Grand Prix du Japon: Sebastian Vettel claque Max Verstappen contre l'enchevêtrement fatal de Suzuka

"J'avais manifestement insisté pour passer, mais je n'étais pas désespéré de passer," a déclaré Vettel.

"Le fossé était là, j'avais l'intérieur. Dès qu'il réalise que quelqu'un est proche ou à côté de lui, il essaie de pousser quand il ne faut plus pousser."

Verstappen avait déjà écopé d'une pénalité de cinq secondes après avoir sorti la Ferrari de Kimi Raikkonen de la piste.

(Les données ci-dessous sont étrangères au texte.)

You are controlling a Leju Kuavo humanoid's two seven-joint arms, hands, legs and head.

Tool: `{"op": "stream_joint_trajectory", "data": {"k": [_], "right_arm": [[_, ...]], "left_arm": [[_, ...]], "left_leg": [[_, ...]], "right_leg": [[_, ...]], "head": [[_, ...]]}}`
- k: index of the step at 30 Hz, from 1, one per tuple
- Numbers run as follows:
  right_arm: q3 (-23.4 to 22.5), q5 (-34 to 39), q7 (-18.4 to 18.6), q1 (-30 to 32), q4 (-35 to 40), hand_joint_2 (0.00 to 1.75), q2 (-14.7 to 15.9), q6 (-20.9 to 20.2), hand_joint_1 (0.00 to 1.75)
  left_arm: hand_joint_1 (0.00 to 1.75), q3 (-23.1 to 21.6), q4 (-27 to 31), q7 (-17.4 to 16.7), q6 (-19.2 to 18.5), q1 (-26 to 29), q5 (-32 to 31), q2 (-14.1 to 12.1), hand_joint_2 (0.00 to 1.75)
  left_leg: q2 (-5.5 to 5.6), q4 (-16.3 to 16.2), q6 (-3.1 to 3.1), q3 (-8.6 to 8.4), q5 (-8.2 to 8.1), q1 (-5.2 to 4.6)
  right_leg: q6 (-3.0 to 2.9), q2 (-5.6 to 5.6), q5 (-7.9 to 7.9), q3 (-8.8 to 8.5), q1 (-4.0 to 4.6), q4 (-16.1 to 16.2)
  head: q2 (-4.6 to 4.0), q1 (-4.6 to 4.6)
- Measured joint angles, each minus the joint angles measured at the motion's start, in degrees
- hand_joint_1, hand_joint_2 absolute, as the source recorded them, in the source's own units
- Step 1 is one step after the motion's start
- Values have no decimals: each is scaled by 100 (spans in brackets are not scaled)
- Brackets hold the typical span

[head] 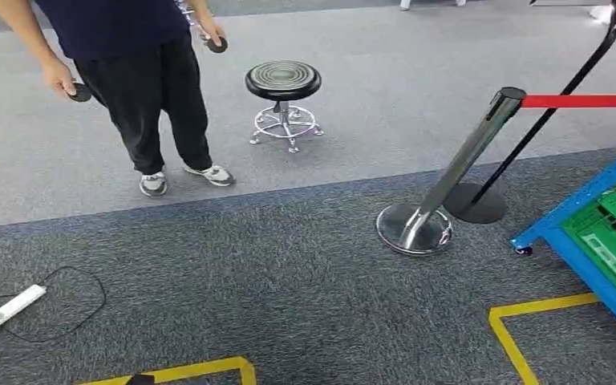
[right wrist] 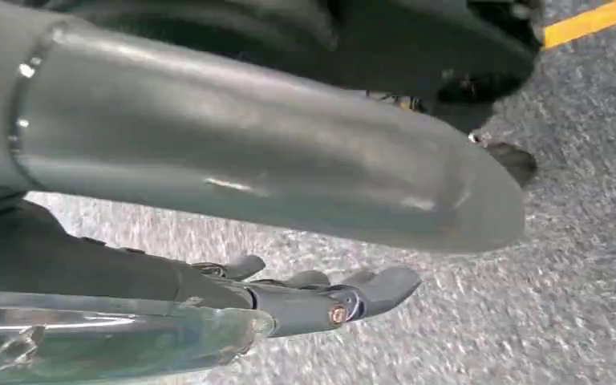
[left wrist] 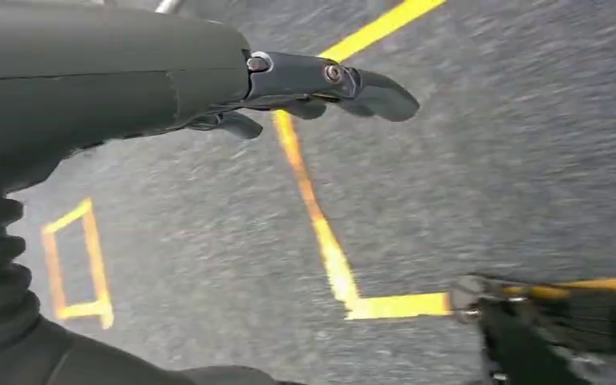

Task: Take the parts from the cabinet and place them on the table.

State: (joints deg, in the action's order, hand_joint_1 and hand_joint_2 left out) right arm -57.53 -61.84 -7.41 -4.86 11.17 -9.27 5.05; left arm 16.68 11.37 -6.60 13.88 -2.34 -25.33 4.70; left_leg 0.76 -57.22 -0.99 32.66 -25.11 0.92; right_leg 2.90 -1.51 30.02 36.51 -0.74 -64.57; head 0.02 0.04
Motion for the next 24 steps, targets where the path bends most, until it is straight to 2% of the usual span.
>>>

"Je savais qu'il avait une pénalité", a insisté Vettel. "Mais j’ai aussi senti que nous étions plus rapides. Pour moi, l’écart était là – sinon je ne le ferais pas.

"J'ai traversé le peloton sans problème", a ajouté l'ancien champion du monde.

"C'est normal que ça se rapproche parfois, mais il faut toujours laisser de la place et dans ce cas, je ne pourrais aller nulle part et nous avons été touchés."

Verstappen a vu les choses différemment, reniflant: "Il aurait pu être un peu plus prudent."

Pas de regrets

Le Néerlandais a également souligné sa décision sur Vettel en Chine plus tôt cette année, ce qui a fait tourner les deux voitures et entraîné une pénalité de 10 secondes pour Verstappen.

"Je ne suis pas celui qui établit les règles mais je pense que c'est un scénario similaire à celui que j'avais avec lui en Chine", a déclaré Verstappen.

"Il a conduit dans le côté de ma voiture."

Alors que ses chances de faire passer Hamilton à une cinquième couronne de la Formule 1 se dissipaient, Vettel était toujours en ébullition après la course.

"Je ne regrette pas le déménagement", se hérissa-t-il. "Évidemment, avec ce résultat, vous le feriez différemment. Mais l'écart était là. J'avais plus de vitesse, j'aurais pris le virage."

Raikkonen était également de mauvaise humeur après un incident au premier tour lorsque Verstappen a traversé l'herbe à la chicane avant de percuter sa Ferrari.

"Il a couru loin et est sorti de la piste et je suis juste passé dehors au prochain virage, lui laissant une marge de manoeuvre", a grondé le Finlandais, qui a terminé cinquième.

"Il savait que j'étais là et il est entré en moi et m'a poussé hors de la piste."

Verstappen était cependant impénitent et a qualifié sa peine de "stupide".

Verstappen haussa les épaules: "Ce n'est pas mon problème, ils sont trop agressifs", a déclaré Christian Horner, le patron de l'équipe Red Bull, au fait que les mécaniciens de Ferrari le chercheraient peut-être dans les stands.